> Required action:
Which of the lines below include "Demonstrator"? Each one should be copied out.

*** Raw data ***

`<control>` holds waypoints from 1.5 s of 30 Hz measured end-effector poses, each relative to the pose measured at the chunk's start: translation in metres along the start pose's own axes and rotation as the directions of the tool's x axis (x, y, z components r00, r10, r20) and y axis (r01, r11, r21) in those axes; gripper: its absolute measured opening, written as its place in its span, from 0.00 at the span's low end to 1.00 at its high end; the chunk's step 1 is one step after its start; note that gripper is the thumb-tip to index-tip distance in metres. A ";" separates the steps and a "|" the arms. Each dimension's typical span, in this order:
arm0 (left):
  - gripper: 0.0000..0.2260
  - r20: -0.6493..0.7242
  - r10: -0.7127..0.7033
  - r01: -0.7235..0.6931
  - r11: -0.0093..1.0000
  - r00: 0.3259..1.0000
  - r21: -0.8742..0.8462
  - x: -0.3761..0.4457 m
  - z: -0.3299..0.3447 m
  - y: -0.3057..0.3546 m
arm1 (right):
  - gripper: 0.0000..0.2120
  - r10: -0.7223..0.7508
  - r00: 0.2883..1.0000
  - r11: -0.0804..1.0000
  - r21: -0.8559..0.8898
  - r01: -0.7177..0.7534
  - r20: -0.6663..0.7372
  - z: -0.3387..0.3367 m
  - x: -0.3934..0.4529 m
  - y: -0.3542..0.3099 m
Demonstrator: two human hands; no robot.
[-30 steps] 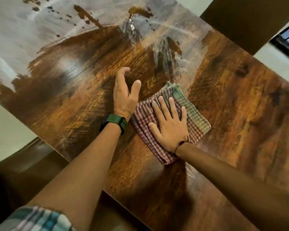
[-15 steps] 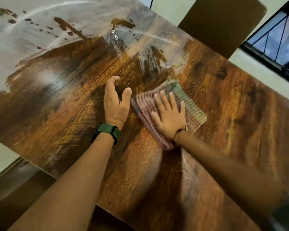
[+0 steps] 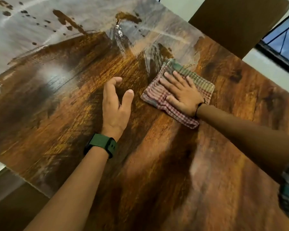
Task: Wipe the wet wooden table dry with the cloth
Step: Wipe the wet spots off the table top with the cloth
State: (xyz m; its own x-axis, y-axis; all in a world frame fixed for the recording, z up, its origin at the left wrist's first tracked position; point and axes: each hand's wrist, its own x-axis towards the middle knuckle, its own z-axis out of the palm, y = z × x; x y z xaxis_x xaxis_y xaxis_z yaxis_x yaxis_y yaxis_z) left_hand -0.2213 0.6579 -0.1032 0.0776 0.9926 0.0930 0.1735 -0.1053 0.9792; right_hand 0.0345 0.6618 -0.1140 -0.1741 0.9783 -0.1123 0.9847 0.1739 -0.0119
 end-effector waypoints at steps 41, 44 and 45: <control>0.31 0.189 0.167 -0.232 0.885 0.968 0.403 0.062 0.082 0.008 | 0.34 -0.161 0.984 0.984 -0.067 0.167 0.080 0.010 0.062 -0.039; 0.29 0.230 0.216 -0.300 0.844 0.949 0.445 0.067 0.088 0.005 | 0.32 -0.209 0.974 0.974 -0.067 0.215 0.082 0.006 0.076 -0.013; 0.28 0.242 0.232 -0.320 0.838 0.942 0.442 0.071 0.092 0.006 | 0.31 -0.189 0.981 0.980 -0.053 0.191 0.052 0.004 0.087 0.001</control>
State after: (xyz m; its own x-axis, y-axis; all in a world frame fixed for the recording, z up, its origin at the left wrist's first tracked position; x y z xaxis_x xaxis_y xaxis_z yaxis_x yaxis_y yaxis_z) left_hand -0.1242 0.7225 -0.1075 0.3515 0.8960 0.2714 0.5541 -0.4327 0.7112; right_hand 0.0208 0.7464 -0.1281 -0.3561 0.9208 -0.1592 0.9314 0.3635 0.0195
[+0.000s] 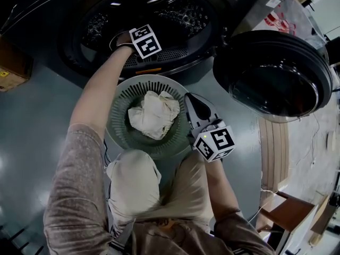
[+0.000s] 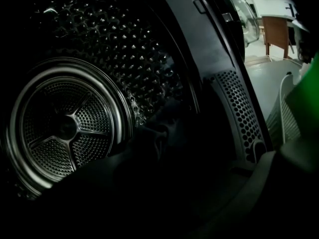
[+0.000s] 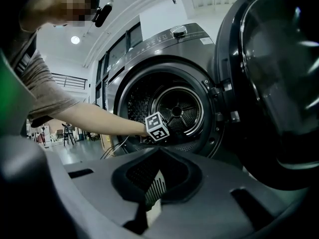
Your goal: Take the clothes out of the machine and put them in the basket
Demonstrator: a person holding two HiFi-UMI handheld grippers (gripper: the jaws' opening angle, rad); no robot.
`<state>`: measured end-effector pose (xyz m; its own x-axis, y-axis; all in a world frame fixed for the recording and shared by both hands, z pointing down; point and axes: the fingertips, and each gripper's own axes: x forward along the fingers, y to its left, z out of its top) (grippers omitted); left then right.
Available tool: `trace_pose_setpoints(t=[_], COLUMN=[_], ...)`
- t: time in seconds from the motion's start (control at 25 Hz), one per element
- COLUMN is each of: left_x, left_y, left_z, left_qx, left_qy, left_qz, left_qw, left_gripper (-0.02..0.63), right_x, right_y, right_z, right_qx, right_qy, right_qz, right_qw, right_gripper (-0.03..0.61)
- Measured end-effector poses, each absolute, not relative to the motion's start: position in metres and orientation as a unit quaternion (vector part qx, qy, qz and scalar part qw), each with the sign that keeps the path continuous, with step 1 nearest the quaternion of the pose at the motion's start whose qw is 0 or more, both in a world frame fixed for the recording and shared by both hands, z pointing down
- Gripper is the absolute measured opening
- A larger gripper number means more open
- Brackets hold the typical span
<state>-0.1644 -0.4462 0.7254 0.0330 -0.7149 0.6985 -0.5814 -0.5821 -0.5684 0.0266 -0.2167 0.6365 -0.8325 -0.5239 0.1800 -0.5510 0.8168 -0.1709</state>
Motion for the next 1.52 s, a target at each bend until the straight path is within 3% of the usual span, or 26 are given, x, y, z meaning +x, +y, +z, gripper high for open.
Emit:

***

> Your response:
Demonstrator: two human hands; no robot.
Demonstrator: a person holding two HiFi-UMI handheld grippers (gripper: the jaws' opening angle, rad); no robot.

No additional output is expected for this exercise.